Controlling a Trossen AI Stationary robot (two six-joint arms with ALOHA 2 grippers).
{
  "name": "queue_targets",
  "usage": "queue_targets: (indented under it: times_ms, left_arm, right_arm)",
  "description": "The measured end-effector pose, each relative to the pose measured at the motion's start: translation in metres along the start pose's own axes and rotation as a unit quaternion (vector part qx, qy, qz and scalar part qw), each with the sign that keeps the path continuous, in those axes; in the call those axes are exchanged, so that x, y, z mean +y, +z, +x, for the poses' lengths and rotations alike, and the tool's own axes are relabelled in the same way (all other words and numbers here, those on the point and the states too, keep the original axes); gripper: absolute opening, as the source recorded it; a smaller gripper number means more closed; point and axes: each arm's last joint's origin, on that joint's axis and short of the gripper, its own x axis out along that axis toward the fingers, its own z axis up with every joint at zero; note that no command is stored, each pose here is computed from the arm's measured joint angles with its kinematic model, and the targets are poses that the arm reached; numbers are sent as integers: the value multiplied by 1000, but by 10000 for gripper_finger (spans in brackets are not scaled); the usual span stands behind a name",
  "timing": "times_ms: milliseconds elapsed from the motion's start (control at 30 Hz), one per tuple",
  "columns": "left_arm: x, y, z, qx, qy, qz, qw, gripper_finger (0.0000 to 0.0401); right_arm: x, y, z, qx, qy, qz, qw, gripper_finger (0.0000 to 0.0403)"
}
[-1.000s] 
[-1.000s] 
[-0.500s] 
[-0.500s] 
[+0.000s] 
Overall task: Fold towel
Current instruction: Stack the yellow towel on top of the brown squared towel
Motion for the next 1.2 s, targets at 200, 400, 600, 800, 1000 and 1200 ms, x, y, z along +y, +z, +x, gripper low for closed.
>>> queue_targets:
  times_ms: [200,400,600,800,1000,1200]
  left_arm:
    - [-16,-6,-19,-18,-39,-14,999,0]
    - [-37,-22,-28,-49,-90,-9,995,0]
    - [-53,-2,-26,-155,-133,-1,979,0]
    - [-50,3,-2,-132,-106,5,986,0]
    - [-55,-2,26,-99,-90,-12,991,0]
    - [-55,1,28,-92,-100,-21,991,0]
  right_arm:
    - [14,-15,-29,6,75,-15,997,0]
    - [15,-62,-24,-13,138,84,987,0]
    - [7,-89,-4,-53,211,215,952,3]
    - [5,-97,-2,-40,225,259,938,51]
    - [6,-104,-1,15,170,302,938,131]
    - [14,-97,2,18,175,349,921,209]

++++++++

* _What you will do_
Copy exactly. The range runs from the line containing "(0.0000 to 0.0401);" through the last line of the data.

* _Result below_
  "columns": "left_arm: x, y, z, qx, qy, qz, qw, gripper_finger (0.0000 to 0.0401); right_arm: x, y, z, qx, qy, qz, qw, gripper_finger (0.0000 to 0.0403)"
}
[-1.000s] 
[-1.000s] 
[-0.500s] 
[-0.500s] 
[+0.000s] 
Overall task: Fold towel
Current instruction: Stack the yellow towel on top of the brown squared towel
Motion for the next 1.2 s, targets at 200, 400, 600, 800, 1000 and 1200 ms, x, y, z along +y, +z, +x, gripper low for closed.
>>> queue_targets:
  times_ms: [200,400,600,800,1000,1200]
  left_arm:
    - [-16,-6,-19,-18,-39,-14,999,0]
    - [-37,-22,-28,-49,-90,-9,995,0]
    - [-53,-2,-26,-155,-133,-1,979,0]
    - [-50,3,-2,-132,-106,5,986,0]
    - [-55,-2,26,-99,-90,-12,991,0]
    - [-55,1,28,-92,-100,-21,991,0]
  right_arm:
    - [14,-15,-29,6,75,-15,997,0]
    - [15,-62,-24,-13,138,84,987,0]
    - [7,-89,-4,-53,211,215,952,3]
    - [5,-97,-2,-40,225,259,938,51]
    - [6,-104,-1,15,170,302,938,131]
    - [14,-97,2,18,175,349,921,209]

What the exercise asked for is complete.